__ABOUT THIS TASK__. Write out all of the records, keeping each one exactly as written.
◆ ◆ ◆ ◆ ◆
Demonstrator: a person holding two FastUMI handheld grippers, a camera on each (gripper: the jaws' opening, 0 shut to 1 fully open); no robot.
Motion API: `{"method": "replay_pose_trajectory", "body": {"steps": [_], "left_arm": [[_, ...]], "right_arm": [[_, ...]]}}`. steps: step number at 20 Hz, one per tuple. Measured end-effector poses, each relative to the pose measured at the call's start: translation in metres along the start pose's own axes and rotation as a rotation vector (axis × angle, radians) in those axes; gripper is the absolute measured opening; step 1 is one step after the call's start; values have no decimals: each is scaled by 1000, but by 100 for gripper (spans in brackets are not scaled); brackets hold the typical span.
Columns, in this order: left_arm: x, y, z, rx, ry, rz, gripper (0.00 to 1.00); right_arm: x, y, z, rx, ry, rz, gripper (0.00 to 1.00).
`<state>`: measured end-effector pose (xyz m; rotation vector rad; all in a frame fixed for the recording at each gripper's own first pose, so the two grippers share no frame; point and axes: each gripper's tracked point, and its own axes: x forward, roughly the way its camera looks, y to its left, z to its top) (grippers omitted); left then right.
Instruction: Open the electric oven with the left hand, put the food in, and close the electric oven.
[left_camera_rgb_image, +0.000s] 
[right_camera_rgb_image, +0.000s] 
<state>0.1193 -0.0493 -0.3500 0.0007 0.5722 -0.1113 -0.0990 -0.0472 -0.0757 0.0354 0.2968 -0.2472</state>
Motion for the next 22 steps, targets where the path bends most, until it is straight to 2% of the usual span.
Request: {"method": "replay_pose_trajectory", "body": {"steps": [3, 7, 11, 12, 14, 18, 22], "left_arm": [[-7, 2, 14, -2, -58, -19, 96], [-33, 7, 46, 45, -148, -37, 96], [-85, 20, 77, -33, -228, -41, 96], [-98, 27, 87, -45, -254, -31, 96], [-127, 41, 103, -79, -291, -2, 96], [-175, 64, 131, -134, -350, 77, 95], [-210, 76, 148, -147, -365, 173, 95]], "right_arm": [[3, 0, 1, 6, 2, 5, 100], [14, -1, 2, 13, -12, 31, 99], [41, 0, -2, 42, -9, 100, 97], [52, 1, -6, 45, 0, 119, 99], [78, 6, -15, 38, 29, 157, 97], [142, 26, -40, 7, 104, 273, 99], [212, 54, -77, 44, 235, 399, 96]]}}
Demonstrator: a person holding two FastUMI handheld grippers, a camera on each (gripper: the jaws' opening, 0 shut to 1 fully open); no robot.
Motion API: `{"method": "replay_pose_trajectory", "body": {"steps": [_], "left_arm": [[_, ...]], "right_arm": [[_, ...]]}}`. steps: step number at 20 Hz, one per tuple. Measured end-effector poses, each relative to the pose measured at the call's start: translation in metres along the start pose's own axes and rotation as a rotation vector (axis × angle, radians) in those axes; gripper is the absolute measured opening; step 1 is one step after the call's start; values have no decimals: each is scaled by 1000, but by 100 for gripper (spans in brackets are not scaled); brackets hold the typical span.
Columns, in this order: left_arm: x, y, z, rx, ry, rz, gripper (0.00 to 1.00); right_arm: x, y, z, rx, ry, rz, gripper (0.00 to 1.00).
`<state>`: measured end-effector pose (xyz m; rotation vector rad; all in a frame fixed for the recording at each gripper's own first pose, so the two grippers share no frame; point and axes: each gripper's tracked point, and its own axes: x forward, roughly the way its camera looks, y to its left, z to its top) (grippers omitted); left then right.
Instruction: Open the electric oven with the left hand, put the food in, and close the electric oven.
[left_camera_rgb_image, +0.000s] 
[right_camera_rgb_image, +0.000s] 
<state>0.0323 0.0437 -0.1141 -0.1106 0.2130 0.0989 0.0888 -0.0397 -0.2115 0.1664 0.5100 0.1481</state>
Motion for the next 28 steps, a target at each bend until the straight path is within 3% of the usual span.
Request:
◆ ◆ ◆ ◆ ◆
__ANSWER SECTION__.
Demonstrator: a person holding two FastUMI handheld grippers, a camera on each (gripper: the jaws' opening, 0 shut to 1 fully open); no robot.
Motion API: `{"method": "replay_pose_trajectory", "body": {"steps": [_], "left_arm": [[_, ...]], "right_arm": [[_, ...]]}}`. steps: step number at 20 Hz, one per tuple. Measured end-effector poses, each relative to the pose measured at the call's start: translation in metres along the start pose's own axes and rotation as a rotation vector (axis × angle, radians) in those axes; gripper is the absolute measured opening; step 1 is one step after the call's start; values have no decimals: each is scaled by 1000, but by 100 for gripper (spans in brackets are not scaled); brackets hold the typical span.
Columns, in this order: left_arm: x, y, z, rx, ry, rz, gripper (0.00 to 1.00); right_arm: x, y, z, rx, ry, rz, gripper (0.00 to 1.00).
`<state>`: measured end-effector pose (xyz m; rotation vector rad; all in a frame fixed for the recording at each gripper's own first pose, so the two grippers share no frame; point and axes: each gripper's tracked point, and its own axes: x forward, roughly the way its camera looks, y to its left, z to its top) (grippers omitted); left then right.
Instruction: Open the electric oven with the left hand, put the food in, and close the electric oven.
[left_camera_rgb_image, +0.000s] 
[right_camera_rgb_image, +0.000s] 
<state>0.1193 -0.0493 -0.3500 0.0007 0.5722 -0.1113 -0.0990 -0.0472 -0.0757 0.0354 0.2968 -0.2472</state>
Motion for the next 22 steps, targets where the path bends most, until it is straight to 2% of the usual span.
Request: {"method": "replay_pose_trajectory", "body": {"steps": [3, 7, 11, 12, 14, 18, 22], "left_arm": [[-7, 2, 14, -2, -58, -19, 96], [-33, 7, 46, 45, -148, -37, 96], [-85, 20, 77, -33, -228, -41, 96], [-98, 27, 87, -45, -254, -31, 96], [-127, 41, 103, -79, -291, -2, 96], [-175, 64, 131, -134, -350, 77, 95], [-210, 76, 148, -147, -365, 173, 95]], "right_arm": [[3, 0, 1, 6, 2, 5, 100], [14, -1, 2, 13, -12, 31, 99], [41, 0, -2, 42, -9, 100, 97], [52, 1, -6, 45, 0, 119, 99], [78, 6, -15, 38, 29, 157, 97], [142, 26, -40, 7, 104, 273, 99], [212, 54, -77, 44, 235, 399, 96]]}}
Demonstrator: a person holding two FastUMI handheld grippers, a camera on each (gripper: the jaws' opening, 0 shut to 1 fully open); no robot.
Motion API: `{"method": "replay_pose_trajectory", "body": {"steps": [_], "left_arm": [[_, ...]], "right_arm": [[_, ...]]}}`. steps: step number at 20 Hz, one per tuple. Measured end-effector poses, each relative to the pose measured at the call's start: translation in metres along the start pose's own axes and rotation as a rotation vector (axis × angle, radians) in those axes; gripper is the absolute measured opening; step 1 is one step after the call's start; values have no decimals: each is scaled by 1000, but by 100 for gripper (spans in brackets are not scaled); brackets hold the typical span.
Columns, in this order: left_arm: x, y, z, rx, ry, rz, gripper (0.00 to 1.00); right_arm: x, y, z, rx, ry, rz, gripper (0.00 to 1.00).
`<state>`: measured end-effector pose (xyz m; rotation vector rad; all in a frame fixed for the recording at each gripper's own first pose, so the two grippers share no frame; point and axes: each gripper's tracked point, and its own axes: x forward, roughly the way its camera looks, y to its left, z to its top) (grippers omitted); left then right.
Instruction: Open the electric oven with the left hand, put the food in, and close the electric oven.
[left_camera_rgb_image, +0.000s] 
[right_camera_rgb_image, +0.000s] 
<state>0.0323 0.0437 -0.1141 -0.1106 0.2130 0.0989 0.0888 -0.0397 -0.2115 0.1664 0.5100 0.1481</state>
Motion for the next 28 steps, a target at each bend until the straight path is within 3% of the usual span.
Request:

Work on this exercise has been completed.